Let’s normalize the messy orders table from earlier:

Original:

order_id	customer_name	customer_email	product_name	product_price	quantity
1	Alice	alice@example.com	Laptop	1000	1
2	Alice	alice@example.com	Mouse	25	2

Normalized (3NF):

customers

customer_id	name	email
1	Alice	alice@example.com
2	Bob	bob@example.com

products

product_id	name	price
101	Laptop	1000
102	Mouse	25
103	Keyboard	50

orders

order_id	customer_id	order_date
1	1	2026-02-20
2	1	2026-02-21
3	2	2026-02-22

order_items

order_id	product_id	quantity
1	101	1
2	102	2
3	101	1

Now:

Customer info is stored once in customers
Product info is stored once in products
Each order references a customer
Each order item references an order and a product

If Alice’s email changes, you update one row. If the laptop price changes, you update one row. No redundancy.

Benefits of normalization

Eliminates redundancy: Data is stored once, not repeated.

Easier updates: Change data in one place, not many places.

Data consistency: No risk of conflicting data (e.g., two different emails for the same customer).

Smaller database size: Less repeated data = less storage.

Denormalization — When to break the rules

Sometimes normalization goes too far. If you have to JOIN 10 tables to get simple data, queries can be slow.

Denormalization means intentionally adding redundancy to improve performance.

For example, you might store a customer’s name in the orders table even though it’s also in the customers table, so you don’t have to JOIN every time you want to show an order.

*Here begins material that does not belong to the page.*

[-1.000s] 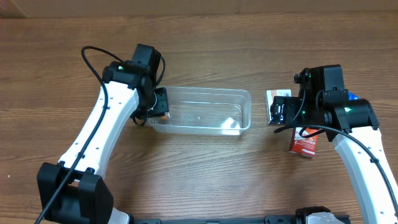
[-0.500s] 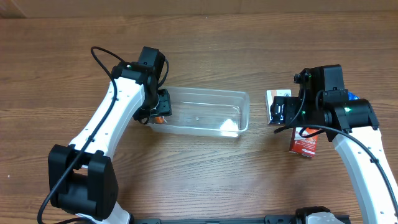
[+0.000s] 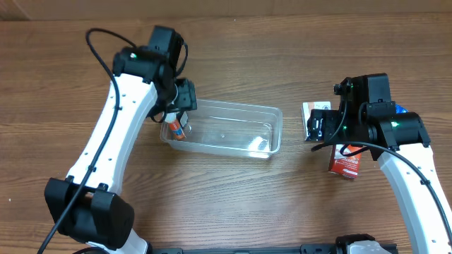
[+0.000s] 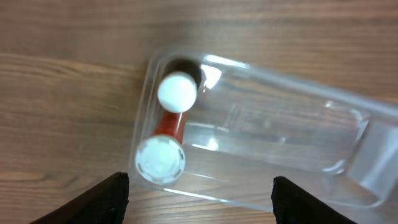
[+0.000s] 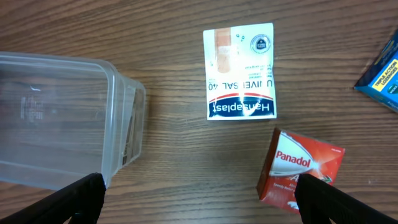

Use denormalization carefully, only when performance is a real problem.

Summary

Normalization organizes data to eliminate redundancy and ensure consistency
1NF: No repeating groups, atomic values
2NF: No partial dependencies (non-key columns depend on the full primary key)
3NF: No transitive dependencies (non-key columns don’t depend on other non-key columns)
Normalized databases are easier to maintain and update
Sometimes denormalization is okay for performance, but use it sparingly

For most applications, aim for 3NF — it strikes a good balance between data integrity and simplicity.